Adding ~500,000 records to the banned words store makes changing passwords time out more frequently, but get-passwordfilterresult still returns in under 1 second.

I'm assuming get-passwordfilterresult is using the same method to check the store as the password filter DLL.

Running get-passwordfilterresult on the server returns almost immediately (like under 1 second), but it took just over 4 minutes between: Processing a password change request for username (User Full Name). and: The password change request for username (User Full Name) was approved. when the user tried to change their password from a workstation.

— Reply to this email directly, view it on GitHub https://github.com/lithnet/ad-password-protection/issues/104#issuecomment-1496261489, or unsubscribe https://github.com/notifications/unsubscribe-auth/AE3IH3WTSDEZRTEMOTTTNTLW7RDDDANCNFSM6AAAAAAWF3BSNI . You are receiving this because you are subscribed to this thread.Message ID: @.***>

ryannewington commented 1 year ago

Another point to consider is get-passwordfilterresult runs in your user context, where as actual password changes are running in the DCs system context. It could be that the DC is having issues authenticating itself to the remote share.

My guess is something is wrong with the interaction between the SMB server and windows. A Wireshark trace could reveal more information.

darkpixel commented 1 year ago

I'm going to keep digging to try to track things down...but to respond to a few of the questions:

We have multiple AD sites. One DC per site. No latency between workstations and the DC at their site. The latency between any two random sites is typically under 25msec.

Repadmin /replsum is clear. Replication between sites happens every ~15 minutes. We have monitoring systems that verify this every hour.

I can reset passwords for users from the server without issues, but that's probably because I have "Enable for password set operations" unchecked for "Reject normalized passwords found in the banned words store" because HR hands out an easy password that everyone knows for new employees.

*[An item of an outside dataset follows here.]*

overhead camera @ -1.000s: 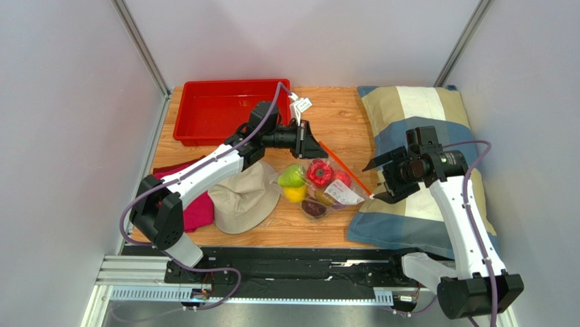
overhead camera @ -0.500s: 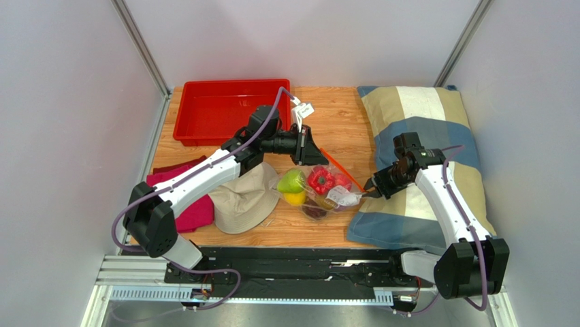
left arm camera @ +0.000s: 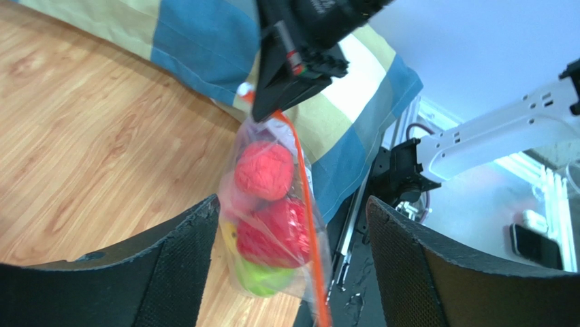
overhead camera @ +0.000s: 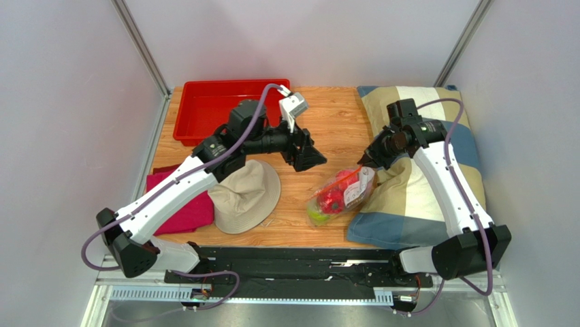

The share that hosts the pwstore allows anyone and anything to connect. It holds not only the banned words store, but also tons of installers that get deployed to workstations. At any random time there are authenticated users, authenticated computers, and guest (anonymous) users connected, so I don't think it's an authentication issue at play. Permissions on all files are "everyone full control", but the share itself is read-only. Nothing in the Windows environment can make changes to it.

I highly doubt there are any network issues involved.

I tested get-passwordfilterresult from the machine's system account about 50 times across ~24 servers and didn't see any timeouts.

Is there any additional logging I can enable for the password filter DLL to see why it's taking so long?

I'll try to get a wireshark capture some time this week when things settle down.

darkpixel commented 1 year ago

It's been difficult to get a wireshark capture. The delay/timeout appears to be somewhat random. I changed my password somewhere around 10 times over the weekend while capturing with wireshark. Zero issues.

Then I said "Huh..oh well", closed wireshark and then decided to set my password back....it timed out.

I re-opened wireshark, to capture again, tried resetting my password again....and it went through immediately.

I tried a few more times, then reset it back. It didn't have an issue.

stale[bot] commented 1 year ago

This issue has been automatically marked as stale because it has not had recent activity. It will be closed in 7 days if no further activity occurs.

darkpixel commented 1 year ago

Due to all the chaos, I disabled checking for common words temporarily. It's intermittent on my end. I'm very roughly estimating around 20% of the password changes hang. It always seems to happen to the user, then they call me, then I connect in and get wireshark spooled up, then have them try again and it's instant.

Until I can come up with some useful debugging info or someone else is able to confirm this, I think the bug should be closed.